- Required action -
Leave the pictures out and quote every line from the start of the listing to the line with "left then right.", inclusive.

◇ ◇ ◇

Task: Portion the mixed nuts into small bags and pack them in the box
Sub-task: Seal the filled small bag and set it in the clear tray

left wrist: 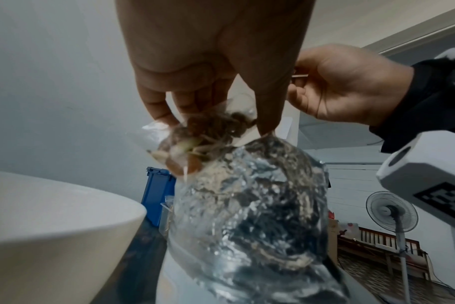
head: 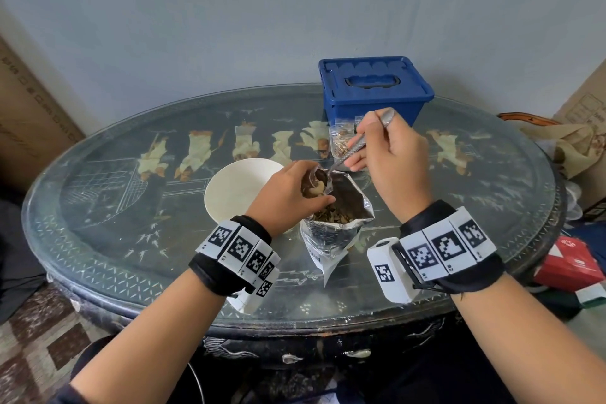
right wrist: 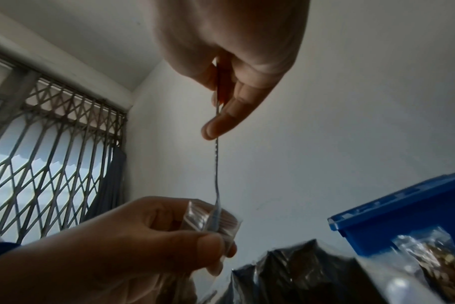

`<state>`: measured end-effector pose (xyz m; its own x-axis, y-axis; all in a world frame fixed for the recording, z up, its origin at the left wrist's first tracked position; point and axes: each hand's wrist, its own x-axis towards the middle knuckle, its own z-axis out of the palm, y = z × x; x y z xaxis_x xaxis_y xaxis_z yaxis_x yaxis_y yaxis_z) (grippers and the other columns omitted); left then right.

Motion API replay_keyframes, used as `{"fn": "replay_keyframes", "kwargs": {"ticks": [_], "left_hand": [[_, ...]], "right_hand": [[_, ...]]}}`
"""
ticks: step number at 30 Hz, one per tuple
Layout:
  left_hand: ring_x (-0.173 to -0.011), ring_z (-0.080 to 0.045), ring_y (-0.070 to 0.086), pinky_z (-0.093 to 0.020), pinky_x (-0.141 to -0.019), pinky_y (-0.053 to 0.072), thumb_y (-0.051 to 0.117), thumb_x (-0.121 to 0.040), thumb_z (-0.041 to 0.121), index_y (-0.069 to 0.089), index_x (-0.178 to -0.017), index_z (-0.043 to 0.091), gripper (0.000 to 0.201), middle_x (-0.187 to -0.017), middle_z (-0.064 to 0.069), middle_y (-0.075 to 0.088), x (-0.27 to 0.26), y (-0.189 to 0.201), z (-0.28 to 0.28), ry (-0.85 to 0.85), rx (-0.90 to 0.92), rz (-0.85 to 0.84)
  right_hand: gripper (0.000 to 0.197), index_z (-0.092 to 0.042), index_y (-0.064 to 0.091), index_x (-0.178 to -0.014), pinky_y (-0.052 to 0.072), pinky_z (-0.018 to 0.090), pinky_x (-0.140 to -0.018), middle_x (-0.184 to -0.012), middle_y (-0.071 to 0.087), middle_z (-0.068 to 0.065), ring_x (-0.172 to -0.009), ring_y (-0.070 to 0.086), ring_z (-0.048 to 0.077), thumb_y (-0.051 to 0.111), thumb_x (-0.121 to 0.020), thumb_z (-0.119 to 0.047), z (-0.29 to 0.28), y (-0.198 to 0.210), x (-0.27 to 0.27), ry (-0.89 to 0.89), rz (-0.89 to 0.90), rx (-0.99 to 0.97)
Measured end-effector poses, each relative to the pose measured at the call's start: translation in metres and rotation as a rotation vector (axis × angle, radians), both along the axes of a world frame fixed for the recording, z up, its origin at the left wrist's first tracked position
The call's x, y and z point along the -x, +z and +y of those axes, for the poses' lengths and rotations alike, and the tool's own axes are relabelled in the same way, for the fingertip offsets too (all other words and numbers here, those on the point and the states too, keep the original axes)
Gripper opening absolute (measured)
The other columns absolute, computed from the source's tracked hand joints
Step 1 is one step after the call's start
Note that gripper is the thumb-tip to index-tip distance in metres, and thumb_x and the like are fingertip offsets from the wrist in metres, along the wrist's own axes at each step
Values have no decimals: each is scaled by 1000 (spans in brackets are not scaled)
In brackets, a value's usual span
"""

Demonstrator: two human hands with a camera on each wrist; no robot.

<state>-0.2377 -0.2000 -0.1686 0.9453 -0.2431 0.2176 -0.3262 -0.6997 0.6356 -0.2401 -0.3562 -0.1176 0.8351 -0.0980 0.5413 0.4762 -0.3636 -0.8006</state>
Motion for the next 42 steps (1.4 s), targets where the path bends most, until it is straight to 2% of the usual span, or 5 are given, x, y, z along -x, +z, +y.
{"fn": "replay_keyframes", "kwargs": {"ticks": [13, 20, 31, 37, 42], "left_hand": [[-85, -8, 52, 1, -67, 38, 75, -76, 18, 57, -107, 5, 38, -94, -1, 59, 18, -20, 12, 128, 264, -69], [-90, -7, 54, 0, -73, 37, 75, -75, 24, 57, -110, 10, 42, -95, 4, 61, 24, -32, 13, 167, 289, -22], [-89, -6, 54, 0, -72, 37, 73, -78, 25, 56, -111, 13, 39, -93, 9, 59, 27, -37, 10, 193, 290, -14], [-88, -5, 53, 2, -70, 35, 72, -79, 27, 56, -113, 12, 40, -94, 10, 59, 25, -37, 9, 201, 273, 2], [-89, -6, 55, -3, -72, 38, 71, -79, 27, 56, -113, 13, 40, -95, 9, 60, 26, -38, 9, 196, 267, -1]], "right_hand": [[20, -19, 50, -83, 53, 26, -49, -71, 62, -4, -53, 64, 11, 37, -98, -21, -19, 9, 3, -41, -174, -45], [30, -12, 53, -82, 51, 27, -54, -68, 62, -3, -58, 63, 4, 34, -96, -30, -22, -39, 10, -89, -118, 216], [37, -3, 61, -92, 50, 28, -61, -79, 65, 9, -71, 67, 25, 33, -94, -27, -9, -89, 17, 44, -43, 430], [24, -6, 58, -84, 46, 15, -57, -68, 65, 4, -67, 64, 7, 42, -97, -18, -4, -88, 19, 12, 35, 336], [22, -5, 56, -82, 49, 20, -56, -65, 64, 5, -70, 62, -2, 41, -97, -12, -2, -84, 18, -47, 144, 245]]}}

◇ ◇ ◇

- Exercise result -
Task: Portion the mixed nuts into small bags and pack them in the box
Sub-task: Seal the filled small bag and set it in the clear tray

left wrist: 
head: 
right wrist: 

`<state>`: measured end-effector pose (xyz m; its own x-axis, y-axis; all in a world frame fixed for the recording, z up, its origin at the left wrist's first tracked position; point and axes: each hand's wrist, its own x-axis towards the middle knuckle, its own z-axis out of the palm, y = z × x; x y z xaxis_x xaxis_y xaxis_z yaxis_x yaxis_y yaxis_z) (grippers and the other columns omitted); left then right.

This is the complete output.